Equally laughable is Albanese’s insistence the visas in question are “not permanent” and only “temporary”. Granted, that category of visa allows for a maximum stay of 12 months in Australia, but you can bet the claims for asylum will swiftly follow. As The Australian reported in August, the number of asylum claims have surged since Labor assumed government. Of the 75,000 unsuccessful asylum-seekers in Australia in July, only 12 were deported that month.
As for those who point out many of the visa holders in question are young children and thus not instilled with Hamas propaganda, dream on. Undoubtedly, many of the atrocities of last month were committed by those who grew up watching children’s shows such as Tomorrow’s Pioneers. It featured characters such as Nahoul the friendly bumblebee, who declared, ”We will liberate Al-Aqsa from the filth of the criminal Jews. We will go on jihad when we grow up.”
Then there was Assoud, a Bugs Bunny-like character who tells children, “I will finish off the Jews and eat them,” and Nassur, a bear, who says of Israelis, “We want to slaughter them so they will be expelled from our land.”
The Danish example
Look at the Denmark experience. In 1992 the country admitted 321 Palestinians who claimed refugee status. According to the Danish Ministry of Immigration and Integration, 64 per cent of that group had been convicted of a crime by 2019. So too had 34 per cent of their children.
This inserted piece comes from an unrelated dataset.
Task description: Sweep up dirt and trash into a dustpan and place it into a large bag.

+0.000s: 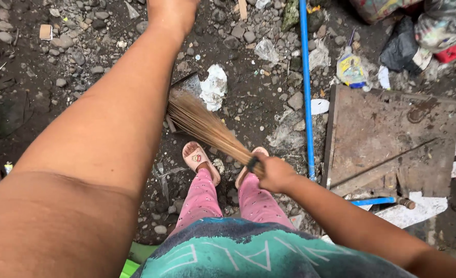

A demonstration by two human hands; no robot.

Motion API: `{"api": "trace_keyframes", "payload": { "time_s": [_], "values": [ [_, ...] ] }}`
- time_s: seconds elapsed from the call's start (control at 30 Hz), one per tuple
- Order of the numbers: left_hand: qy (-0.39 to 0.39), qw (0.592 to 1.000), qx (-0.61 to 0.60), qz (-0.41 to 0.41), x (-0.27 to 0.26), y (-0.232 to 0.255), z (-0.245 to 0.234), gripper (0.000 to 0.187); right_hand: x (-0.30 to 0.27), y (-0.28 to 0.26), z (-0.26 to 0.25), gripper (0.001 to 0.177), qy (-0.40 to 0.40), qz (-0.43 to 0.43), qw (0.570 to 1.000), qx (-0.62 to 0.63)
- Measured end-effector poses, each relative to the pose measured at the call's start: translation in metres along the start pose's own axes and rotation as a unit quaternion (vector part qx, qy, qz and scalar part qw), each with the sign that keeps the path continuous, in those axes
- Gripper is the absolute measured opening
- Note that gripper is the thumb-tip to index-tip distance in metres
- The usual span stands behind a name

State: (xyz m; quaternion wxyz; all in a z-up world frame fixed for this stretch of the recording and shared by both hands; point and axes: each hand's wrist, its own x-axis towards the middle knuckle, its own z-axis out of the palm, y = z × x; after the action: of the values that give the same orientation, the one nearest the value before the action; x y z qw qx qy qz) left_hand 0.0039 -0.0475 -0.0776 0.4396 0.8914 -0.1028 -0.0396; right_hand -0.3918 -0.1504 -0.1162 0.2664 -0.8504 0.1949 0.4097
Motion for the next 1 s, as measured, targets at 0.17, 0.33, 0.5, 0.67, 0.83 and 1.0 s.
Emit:
{"api": "trace_keyframes", "payload": {
  "time_s": [0.17, 0.33, 0.5, 0.67, 0.83, 1.0],
  "values": [
    [0.018, 1.000, -0.007, 0.000, 0.001, 0.010, 0.004, 0.045, -0.002, 0.071, -0.011, 0.084, 0.054, 0.042, 0.998, 0.000],
    [-0.002, 0.999, -0.001, -0.032, -0.002, 0.019, 0.005, 0.046, 0.041, 0.096, -0.020, 0.081, 0.098, 0.175, 0.978, 0.050],
    [-0.006, 0.998, 0.015, -0.059, 0.006, 0.015, 0.016, 0.046, 0.077, 0.039, -0.021, 0.077, 0.008, 0.151, 0.988, -0.042],
    [-0.005, 0.999, 0.030, -0.020, 0.010, 0.005, 0.026, 0.045, 0.077, -0.015, -0.002, 0.076, -0.040, 0.101, 0.992, -0.071],
    [-0.002, 1.000, 0.013, 0.012, 0.005, 0.011, 0.022, 0.040, 0.059, -0.050, 0.005, 0.086, -0.048, -0.007, 0.996, -0.072],
    [0.017, 1.000, 0.004, 0.012, 0.009, 0.002, 0.007, 0.043, 0.033, -0.037, 0.000, 0.086, -0.017, -0.003, 1.000, -0.004]
  ]
}}
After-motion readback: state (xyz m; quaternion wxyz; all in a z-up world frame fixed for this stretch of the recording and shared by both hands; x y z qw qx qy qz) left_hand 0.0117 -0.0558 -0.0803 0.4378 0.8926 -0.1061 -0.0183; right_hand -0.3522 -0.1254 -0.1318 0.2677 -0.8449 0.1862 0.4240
Yet again under a Labor government, economic migrants are exploiting the immigration system in great numbers. Last week we learned a vessel from Indonesia containing 12 asylum seekers had arrived undetected in WA’s Kimberley region. Instead of coming clean, Home Affairs Minister Clare O’Neil’s office referred media inquiries about the incident to Australian Border Force, which refused to comment. It is for our protection, you see.
Speaking of O’Neil, her recent performances have caused me to reconsider my assessment that Energy Minister Chris Bowen is the most incompetent member of cabinet. Hopelessly unprepared for the High Court’s ruling this month resulting in the mass release of unlawful non-citizens who had committed appalling crimes, she has since proved unable to ensure all were fitted with ankle bracelet monitors in accordance with recently enacted legislation. Perhaps she was too busy tweeting, as she did yesterday, that the government is “keeping Australians safe”.
As for Albanese, little needs to be said regarding whether he has the resolve to fix this debacle.
Responding in parliament on Monday to Opposition Leader Peter Dutton, he continued to obfuscate when asked whether he had raised with President Xi Jinping, during his APEC summit meeting with the Chinese leader, the incident this month resulting in sonar-inflicted injuries to Royal Australian Navy divers by a People’s Liberation Army warship.
“What we will not be doing is taking lectures on how to build diplomatic relations from those … who could not get a phone call return for the entire term of the last government,” he said.
To be fair, the Prime Minister has a point. Unlike him, the Coalition cannot claim that when its leaders got Xi on the blower, he greeted the caller by saying, “How’s it going, Handsome Boy”. But if I were Albanese, I would not be advertising that.
As for the sonar incident, the best you could say of Albanese’s response was that he empathised with the RAN members concerned. He did what any navy diver would do when danger appears on the horizon. He went to water.